O livro propõe dez capítulos que tangem temas como contratos, perfis, patrimônio e herança no mundo digital. Entenda a seguir como ele pode mudar o relacionamento das pessoas com os dados disponibilizados online.
Um esforço do novo livro é dar maior validade ao que ocorre online, como a aceitação da assinatura digital para diversas situações, por exemplo, uma quitação de dívida. O maior passo para essa digitalização está no segundo capítulo do livro, que estabelece a “identidade digital como meio oficial de identificação dos cidadãos em ambientes digitais”.
A virtualização, que já é comum em outras áreas do direito, é um avanço esperado para o Código Civil, mas ainda pode encontrar obstáculos, como explica Alexander Coelho, sócio do Godke Advogados e especialista em Direito Digital.
“O texto do anteprojeto acerta ao reconhecer a identidade digital como meio oficial de identificação, mas ainda falta concretude: como essa identidade será operacionalizada? Qual o papel da iniciativa privada nisso? E como garantir que o cidadão mais vulnerável – como idosos ou pessoas com baixo letramento digital – não seja excluído desse processo?”
Segundo o levantamento TIC Domicílios 2024, do Centro Regional de Estudos para o Desenvolvimento da Sociedade da Informação (CETIC), 82% das pessoas com 60 ou mais não utilizaram nenhuma forma de governo eletrônico nos últimos 12 meses, como agendamentos online ou consultas de documento pela internet.
Coelho destaca que, para não excluir ainda mais essas pessoas dos serviços públicos, a implementação da identidade digital deveria ter como espinha dorsal a acessibilidade, e se atentar a três pilares: infraestrutura segura e descentralizada, interfaces compreensíveis até mesmo por quem nunca navegou na internet e ampla campanha de conscientização e capacitação.

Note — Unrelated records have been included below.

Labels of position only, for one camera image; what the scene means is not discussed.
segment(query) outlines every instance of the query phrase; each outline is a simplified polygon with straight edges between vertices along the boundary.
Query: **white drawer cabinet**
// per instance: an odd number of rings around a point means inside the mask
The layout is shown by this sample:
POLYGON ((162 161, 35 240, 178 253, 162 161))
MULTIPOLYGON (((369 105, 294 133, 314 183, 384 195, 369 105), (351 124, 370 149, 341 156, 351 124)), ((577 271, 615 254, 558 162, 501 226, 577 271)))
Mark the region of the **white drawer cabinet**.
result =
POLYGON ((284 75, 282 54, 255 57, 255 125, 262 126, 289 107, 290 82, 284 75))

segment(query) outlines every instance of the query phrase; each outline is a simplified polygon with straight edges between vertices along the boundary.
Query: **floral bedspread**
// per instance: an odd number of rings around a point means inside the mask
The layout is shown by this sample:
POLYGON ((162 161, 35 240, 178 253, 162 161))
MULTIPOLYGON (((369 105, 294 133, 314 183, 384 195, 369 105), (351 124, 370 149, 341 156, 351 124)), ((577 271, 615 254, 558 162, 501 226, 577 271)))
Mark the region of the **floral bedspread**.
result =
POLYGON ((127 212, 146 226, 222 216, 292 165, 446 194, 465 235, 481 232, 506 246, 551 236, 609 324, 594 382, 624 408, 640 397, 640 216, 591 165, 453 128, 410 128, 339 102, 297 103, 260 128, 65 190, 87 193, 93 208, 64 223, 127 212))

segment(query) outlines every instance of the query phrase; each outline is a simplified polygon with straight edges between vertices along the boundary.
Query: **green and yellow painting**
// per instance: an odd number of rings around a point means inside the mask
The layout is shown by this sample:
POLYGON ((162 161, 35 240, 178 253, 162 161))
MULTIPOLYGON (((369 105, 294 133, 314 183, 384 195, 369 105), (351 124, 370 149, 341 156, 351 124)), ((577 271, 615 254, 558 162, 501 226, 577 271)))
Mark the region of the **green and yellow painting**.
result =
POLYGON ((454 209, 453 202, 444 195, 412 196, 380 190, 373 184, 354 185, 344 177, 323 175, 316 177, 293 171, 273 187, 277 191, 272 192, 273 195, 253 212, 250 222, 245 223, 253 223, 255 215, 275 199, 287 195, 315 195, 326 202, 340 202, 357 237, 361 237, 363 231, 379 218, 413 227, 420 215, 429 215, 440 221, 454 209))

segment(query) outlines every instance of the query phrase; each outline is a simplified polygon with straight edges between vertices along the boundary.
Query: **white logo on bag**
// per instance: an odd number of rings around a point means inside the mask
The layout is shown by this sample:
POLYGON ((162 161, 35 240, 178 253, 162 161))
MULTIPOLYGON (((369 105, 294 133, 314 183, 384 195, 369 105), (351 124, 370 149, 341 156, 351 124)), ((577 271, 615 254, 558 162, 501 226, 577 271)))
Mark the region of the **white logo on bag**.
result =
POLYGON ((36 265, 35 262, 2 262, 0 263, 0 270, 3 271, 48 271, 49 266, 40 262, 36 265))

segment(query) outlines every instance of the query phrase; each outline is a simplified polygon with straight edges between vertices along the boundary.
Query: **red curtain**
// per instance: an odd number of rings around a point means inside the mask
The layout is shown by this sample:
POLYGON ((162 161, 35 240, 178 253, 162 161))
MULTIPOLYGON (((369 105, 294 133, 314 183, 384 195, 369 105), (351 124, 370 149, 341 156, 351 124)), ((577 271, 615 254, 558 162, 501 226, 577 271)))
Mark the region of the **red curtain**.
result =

“Ainda estamos mais próximos de um direito digital para quem já sabe usar tecnologia do que de um direito digital acessível para todos”, concluiu o advogado.
O quinto capítulo do livro tem o papel de consolidar o que é o patrimônio digital e como permitir sua passagem hereditariamente, por testamento. Tal patrimônio compreendendo ativos como criptomoedas, milhas aéreas, contas em plataformas, conteúdos audiovisuais e perfis em redes sociais. Os herdeiros não terão acesso às mensagens privadas do falecido, ao menos que o contrário tenha sido expresso por ele em testamento.
Coelho explica que essa definição é um avanço com relação às leis atuais: “Hoje, o que temos é um vácuo jurídico preenchido por decisões esparsas e pela incerteza prática: familiares que não conseguem acessar memórias digitais de entes falecidos, ou até herdeiros que disputam cripto ativos trancados por senhas indecifráveis”
Mas o especialista atenta também para as incógnitas que permanecem:
“O desafio será na regulamentação prática: como acessar, preservar e distribuir bens digitais de forma segura, legítima e respeitosa à vontade do falecido? E, sobretudo, como garantir isso sem violar direitos de terceiros, como contatos em redes sociais?”
Desde que foi apresentada, a proposta do novo Código Civil vem sendo alvo de debates. Muitos juristas criticaram a redundância dos artigos, por legislarem sobre temas para os quais já havia jurisprudências anteriores e, no caso do direito digital, o Marco Civil da Internet. Outros, como foi o caso de Coelho, pontuam que ter essas normas expressas no Código civil traz “sistematização e perenidade”, permitindo uma maior segurança.
Analisando especificamente o caso do Livro do Direito Civil, a maioria das críticas focou justamente no quanto um Código Civil deve ser duradouro, em contraposição às tecnologias, que mudam constantemente. Quando entra em temas como inteligência artificial ou neuro direitos, o Código lida com problemas atuais, como a responsabilidade das plataformas digitais quanto ao conteúdo sensível publicado nelas, mas não tem como prever quais caminhos essas inovações podem tomar, nem quais implicações jurídicas elas podem acarretar.
Apesar de reconhecer os problemas, e que essas previsões quanto o caminho legal das tecnologias deve ser calibradas, Coelho também questiona o quão rígidas precisam ser essas normas, e conclui: “Talvez o erro não seja tentar antecipar o futuro. O erro seria continuar legislando como se estivéssemos no passado”.